_WORK ITEM_: The response must consist of the lines below from the one with "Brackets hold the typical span" through the one with "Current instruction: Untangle", exactly as they appear and with both ends kept.

_MATERIAL PROVIDED_:
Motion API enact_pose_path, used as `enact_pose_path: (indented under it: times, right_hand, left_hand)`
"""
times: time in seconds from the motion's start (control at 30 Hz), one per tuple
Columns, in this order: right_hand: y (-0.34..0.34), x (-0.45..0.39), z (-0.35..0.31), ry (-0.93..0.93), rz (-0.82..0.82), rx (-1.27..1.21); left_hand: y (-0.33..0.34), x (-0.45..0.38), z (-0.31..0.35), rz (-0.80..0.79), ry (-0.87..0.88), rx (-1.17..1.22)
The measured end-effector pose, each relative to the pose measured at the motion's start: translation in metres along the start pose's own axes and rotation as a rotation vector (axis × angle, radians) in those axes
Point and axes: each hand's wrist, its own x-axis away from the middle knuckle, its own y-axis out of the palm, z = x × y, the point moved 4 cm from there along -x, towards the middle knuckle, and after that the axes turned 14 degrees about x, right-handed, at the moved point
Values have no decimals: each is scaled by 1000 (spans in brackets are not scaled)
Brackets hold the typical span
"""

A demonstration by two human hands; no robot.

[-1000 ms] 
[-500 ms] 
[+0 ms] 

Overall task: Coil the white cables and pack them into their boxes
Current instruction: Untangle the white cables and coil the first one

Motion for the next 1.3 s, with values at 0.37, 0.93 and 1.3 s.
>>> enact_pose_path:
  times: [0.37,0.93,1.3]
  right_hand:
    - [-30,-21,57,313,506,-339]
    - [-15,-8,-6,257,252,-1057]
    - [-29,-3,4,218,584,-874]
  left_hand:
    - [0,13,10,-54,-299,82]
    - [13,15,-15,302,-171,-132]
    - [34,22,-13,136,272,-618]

_WRITTEN ANSWER_:
Brackets hold the typical span
"""

A demonstration by two human hands; no robot.

[-1000 ms] 
[-500 ms] 
[+0 ms] 

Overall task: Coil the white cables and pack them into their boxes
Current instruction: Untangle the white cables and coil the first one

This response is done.